Problem to work on:
The lines below that include the word "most" are to be reported.

--- START ---

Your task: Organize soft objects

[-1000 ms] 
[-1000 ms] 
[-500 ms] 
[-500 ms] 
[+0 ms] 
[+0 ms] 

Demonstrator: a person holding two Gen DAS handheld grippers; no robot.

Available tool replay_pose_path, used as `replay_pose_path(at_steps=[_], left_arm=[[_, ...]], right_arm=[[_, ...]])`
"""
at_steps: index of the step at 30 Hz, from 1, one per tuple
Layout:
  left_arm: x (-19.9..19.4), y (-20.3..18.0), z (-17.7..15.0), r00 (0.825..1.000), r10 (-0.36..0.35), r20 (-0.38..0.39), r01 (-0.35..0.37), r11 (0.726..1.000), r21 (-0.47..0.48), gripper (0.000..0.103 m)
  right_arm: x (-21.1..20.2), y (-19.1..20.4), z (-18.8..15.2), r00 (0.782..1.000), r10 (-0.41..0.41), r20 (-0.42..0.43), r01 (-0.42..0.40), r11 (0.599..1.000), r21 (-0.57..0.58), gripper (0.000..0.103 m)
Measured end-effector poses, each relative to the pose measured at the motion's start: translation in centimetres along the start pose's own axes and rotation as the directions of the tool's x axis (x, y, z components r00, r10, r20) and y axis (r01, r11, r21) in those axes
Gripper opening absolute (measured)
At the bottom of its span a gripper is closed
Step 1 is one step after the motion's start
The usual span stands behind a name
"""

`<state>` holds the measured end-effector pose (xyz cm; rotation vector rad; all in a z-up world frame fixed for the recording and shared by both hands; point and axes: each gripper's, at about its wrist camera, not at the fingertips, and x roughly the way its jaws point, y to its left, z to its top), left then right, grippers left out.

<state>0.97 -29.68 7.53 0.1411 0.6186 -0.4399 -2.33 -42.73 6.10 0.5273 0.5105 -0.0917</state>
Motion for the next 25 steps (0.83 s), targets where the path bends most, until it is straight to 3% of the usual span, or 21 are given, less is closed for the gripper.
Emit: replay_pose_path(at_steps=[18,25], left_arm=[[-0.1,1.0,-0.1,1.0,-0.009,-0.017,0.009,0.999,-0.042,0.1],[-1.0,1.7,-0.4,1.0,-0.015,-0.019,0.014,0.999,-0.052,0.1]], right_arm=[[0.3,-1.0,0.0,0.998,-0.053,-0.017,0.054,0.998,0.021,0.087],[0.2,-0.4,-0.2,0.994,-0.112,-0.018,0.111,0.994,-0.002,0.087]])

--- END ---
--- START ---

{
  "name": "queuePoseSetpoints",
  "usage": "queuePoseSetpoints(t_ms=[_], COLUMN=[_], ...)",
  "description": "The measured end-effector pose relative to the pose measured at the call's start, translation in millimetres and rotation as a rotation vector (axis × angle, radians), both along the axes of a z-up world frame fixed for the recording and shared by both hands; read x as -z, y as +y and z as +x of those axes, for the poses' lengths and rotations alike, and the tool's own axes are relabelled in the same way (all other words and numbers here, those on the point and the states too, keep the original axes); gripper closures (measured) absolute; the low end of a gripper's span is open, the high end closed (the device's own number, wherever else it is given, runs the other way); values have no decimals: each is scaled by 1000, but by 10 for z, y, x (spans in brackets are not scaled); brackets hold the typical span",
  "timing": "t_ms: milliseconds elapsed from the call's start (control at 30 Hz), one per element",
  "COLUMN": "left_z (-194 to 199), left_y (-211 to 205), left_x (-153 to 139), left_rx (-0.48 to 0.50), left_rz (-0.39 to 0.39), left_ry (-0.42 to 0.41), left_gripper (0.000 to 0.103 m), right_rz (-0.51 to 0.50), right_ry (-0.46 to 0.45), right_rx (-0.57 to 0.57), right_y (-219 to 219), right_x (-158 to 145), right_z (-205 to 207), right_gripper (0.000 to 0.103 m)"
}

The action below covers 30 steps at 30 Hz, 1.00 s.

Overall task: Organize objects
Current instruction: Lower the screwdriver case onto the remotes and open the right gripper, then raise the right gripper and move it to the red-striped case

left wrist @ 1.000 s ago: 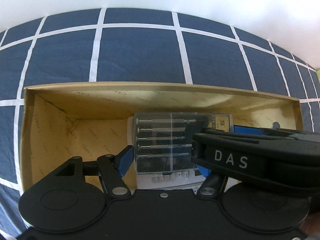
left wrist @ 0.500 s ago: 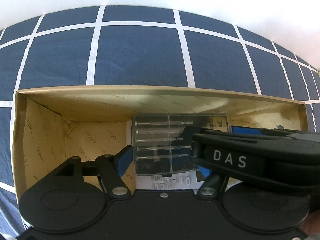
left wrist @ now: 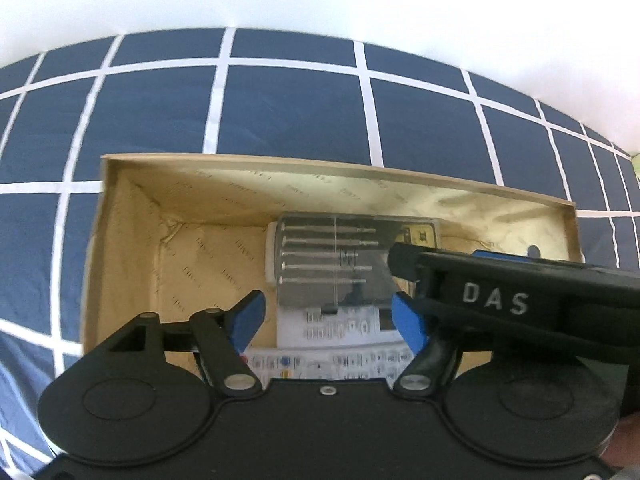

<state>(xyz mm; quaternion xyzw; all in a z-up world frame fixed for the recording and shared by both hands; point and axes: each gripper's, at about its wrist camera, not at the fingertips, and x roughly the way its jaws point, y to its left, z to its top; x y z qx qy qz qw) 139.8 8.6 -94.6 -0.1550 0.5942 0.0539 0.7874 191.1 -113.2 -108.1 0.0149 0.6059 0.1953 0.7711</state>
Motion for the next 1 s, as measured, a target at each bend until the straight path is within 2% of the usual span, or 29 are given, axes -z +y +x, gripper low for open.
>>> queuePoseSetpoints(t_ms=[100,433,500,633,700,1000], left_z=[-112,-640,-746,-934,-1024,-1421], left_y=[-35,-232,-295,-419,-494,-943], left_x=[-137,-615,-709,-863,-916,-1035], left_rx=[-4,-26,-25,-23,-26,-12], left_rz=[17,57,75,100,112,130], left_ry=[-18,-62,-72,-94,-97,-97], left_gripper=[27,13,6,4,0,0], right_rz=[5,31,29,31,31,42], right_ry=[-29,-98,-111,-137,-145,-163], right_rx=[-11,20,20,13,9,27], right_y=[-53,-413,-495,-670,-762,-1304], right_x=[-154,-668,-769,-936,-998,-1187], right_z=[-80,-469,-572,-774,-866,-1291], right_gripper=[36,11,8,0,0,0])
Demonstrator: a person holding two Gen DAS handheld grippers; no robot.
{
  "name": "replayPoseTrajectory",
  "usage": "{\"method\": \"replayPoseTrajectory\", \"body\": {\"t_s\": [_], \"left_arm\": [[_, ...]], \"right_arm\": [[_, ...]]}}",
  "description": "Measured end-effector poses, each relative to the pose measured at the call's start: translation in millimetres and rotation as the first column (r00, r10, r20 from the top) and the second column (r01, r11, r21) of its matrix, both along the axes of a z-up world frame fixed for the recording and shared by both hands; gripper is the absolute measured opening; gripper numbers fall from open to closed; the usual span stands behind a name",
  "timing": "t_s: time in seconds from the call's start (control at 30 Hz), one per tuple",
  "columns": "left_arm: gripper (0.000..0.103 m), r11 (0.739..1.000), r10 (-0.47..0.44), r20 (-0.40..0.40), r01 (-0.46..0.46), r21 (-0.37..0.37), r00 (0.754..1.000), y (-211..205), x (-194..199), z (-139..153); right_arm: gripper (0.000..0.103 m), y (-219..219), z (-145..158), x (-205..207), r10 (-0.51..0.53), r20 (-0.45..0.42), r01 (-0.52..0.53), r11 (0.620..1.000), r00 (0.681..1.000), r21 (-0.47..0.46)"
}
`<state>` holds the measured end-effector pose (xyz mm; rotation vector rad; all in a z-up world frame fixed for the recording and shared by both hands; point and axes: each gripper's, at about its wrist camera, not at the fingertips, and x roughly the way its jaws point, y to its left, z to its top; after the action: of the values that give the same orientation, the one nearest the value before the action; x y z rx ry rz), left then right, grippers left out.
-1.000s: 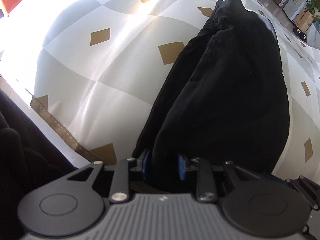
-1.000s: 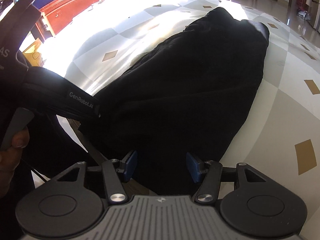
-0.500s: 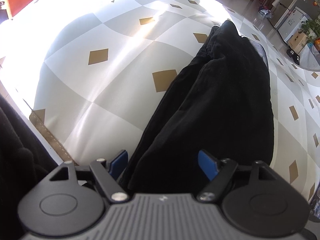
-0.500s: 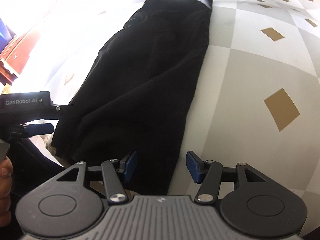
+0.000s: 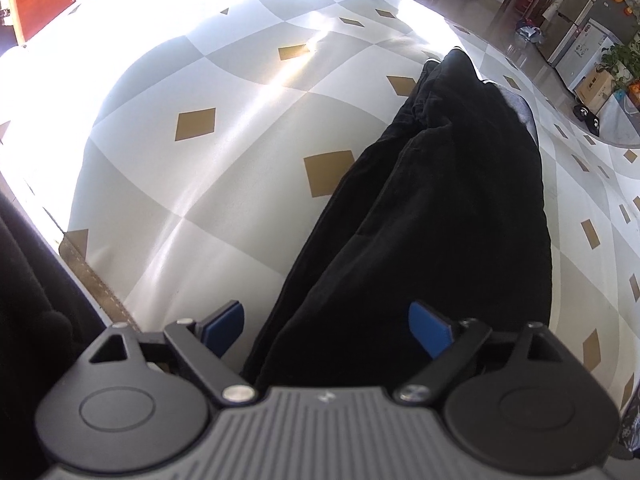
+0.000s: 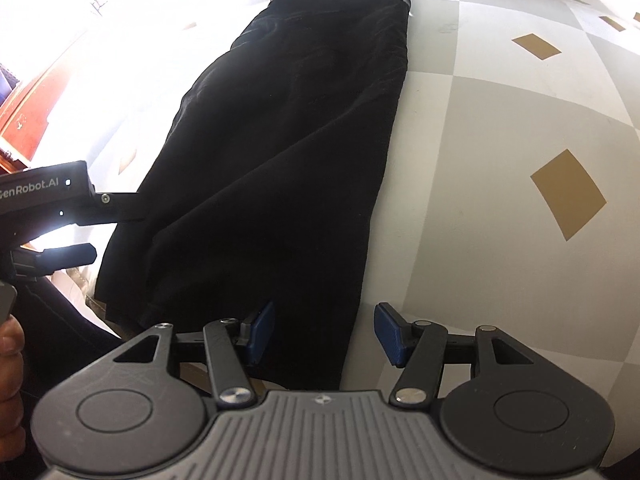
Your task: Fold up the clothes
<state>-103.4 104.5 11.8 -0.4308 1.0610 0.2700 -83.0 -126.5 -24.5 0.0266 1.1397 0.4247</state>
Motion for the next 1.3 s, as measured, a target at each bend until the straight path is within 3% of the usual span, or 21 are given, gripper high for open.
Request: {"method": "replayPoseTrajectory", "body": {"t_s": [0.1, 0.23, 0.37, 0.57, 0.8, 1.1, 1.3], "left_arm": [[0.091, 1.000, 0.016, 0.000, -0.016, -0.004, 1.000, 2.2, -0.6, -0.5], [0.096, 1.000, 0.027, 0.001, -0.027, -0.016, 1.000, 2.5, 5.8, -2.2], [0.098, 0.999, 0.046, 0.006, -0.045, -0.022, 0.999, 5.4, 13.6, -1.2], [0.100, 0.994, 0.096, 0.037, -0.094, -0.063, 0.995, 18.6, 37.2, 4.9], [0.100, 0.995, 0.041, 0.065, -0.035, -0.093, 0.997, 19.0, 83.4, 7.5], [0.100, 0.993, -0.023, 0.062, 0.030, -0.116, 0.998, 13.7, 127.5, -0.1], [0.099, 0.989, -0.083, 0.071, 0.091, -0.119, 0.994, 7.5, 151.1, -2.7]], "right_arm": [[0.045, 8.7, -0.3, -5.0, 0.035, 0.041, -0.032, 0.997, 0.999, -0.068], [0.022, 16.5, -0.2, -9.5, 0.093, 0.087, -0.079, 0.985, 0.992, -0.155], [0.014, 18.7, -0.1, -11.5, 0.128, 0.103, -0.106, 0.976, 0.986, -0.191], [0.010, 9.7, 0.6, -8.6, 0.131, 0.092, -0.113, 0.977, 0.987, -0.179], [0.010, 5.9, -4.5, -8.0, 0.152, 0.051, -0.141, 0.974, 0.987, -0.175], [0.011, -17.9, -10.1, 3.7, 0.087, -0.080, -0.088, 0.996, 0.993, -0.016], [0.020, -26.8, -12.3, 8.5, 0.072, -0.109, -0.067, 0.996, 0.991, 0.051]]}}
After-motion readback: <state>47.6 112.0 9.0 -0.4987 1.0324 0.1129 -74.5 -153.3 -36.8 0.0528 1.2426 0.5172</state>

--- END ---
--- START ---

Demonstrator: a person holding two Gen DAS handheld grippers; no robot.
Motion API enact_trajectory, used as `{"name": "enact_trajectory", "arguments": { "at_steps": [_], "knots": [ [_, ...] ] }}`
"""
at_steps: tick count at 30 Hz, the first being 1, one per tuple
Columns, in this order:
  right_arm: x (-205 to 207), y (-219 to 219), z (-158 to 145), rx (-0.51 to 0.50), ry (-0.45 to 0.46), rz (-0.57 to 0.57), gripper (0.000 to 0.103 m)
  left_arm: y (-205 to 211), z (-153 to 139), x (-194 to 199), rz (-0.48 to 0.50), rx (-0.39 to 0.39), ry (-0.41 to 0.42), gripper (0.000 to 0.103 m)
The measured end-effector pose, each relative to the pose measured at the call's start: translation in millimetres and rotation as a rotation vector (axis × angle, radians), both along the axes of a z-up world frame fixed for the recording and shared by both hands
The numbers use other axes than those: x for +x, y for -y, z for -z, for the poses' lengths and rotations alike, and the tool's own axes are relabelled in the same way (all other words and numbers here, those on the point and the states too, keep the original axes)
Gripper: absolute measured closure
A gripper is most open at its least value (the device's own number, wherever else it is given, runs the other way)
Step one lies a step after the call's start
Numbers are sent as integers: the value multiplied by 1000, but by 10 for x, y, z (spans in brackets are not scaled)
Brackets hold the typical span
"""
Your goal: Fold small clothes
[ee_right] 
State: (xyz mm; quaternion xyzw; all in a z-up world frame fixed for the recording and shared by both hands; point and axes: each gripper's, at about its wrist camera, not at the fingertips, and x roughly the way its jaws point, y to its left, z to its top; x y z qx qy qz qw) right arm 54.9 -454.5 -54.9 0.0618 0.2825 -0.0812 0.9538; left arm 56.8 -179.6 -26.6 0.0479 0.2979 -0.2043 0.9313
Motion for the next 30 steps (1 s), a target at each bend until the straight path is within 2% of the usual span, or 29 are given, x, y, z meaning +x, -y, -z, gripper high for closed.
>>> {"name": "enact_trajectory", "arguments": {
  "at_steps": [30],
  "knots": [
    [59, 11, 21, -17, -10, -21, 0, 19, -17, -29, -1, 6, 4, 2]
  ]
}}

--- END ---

Task result:
Motion for the next 25 steps (0.83 s), targets where the path bends most, until it is straight to 3% of the usual span, or 21 are given, less is closed for the gripper.
A gripper is most open at its least value (the device's own number, wherever else it is given, runs the other way)

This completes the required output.